A partial glimpse into how these secret prisons operated came into view late last year upon the release of a heavily redacted summary of a 6,700-page, classified report titled the "Committee Study of the Central Intelligence Agency's Detention and Interrogation Program."

It is much better known, simply, as the torture report.

In a 524-page introduction , the public learned that the CIA used far more brutal techniques than previously disclosed, including sexual torture under the guise of rectal feeding and hydration.

Senate investigators found that the agency lied to the press, public and legislators to disguise the truth that the program was "ineffective" and "counterproductive."

The CIA sought to defend itself from these revelations by declassifying new information about the program on Jan. 28 of this year.

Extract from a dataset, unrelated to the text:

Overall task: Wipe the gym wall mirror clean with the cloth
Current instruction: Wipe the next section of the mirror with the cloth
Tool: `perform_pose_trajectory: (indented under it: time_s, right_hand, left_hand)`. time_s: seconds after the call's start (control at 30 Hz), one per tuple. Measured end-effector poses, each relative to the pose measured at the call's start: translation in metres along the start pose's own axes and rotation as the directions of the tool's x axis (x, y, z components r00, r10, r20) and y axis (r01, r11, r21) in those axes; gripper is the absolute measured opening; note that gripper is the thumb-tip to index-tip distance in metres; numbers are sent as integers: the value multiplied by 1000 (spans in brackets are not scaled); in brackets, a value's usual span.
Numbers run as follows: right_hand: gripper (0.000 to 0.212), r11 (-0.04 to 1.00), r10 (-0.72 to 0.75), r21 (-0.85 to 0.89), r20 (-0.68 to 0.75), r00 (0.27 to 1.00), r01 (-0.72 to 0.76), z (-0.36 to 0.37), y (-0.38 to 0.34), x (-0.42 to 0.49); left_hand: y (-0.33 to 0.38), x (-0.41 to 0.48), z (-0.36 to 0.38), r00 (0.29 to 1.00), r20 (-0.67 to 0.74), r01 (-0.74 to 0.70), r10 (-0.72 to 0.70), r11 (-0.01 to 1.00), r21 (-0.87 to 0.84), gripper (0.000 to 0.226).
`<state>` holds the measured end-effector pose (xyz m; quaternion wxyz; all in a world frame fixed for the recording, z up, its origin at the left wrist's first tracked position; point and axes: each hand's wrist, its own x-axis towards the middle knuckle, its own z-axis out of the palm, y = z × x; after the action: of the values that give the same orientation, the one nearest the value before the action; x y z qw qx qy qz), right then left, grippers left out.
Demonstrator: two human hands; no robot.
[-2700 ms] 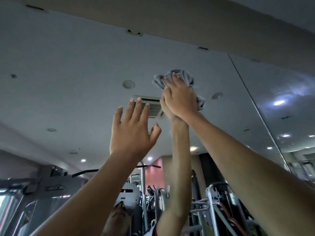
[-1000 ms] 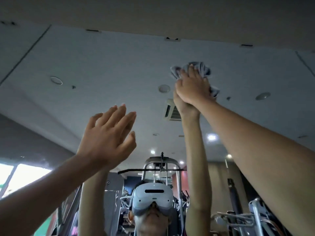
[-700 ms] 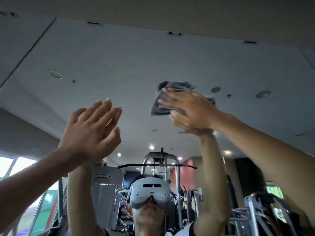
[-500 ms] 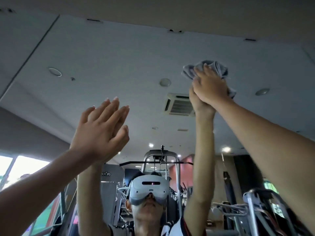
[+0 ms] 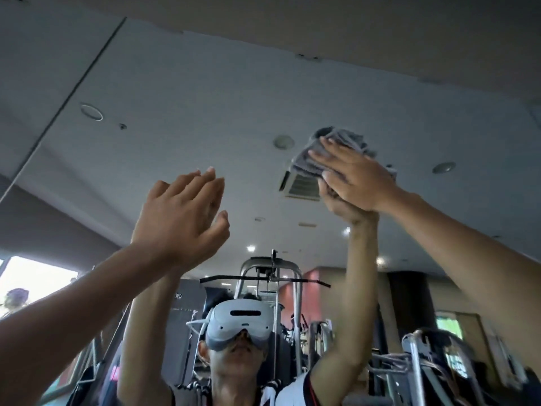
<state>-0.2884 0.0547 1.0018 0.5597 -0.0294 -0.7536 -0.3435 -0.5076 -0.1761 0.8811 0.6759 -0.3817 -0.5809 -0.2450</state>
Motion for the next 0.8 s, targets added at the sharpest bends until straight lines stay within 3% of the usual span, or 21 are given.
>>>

In its Nov. 25 lawsuit under the Freedom of Information Act, the ACLU seeks "records and categories of records either identified in the [Senate] report or whose classification status is implicated by the report's public release, the CIA's public response, and the accompanying change in classification guidance."

The Department of Defense and four Department of Justice agencies - including the Office of Legal Counsel, Office of Information Policy, Department of State and CIA - all stonewalled the ACLU's requests, according to the complaint.

The ACLU is represented by attorney Dror Ladin.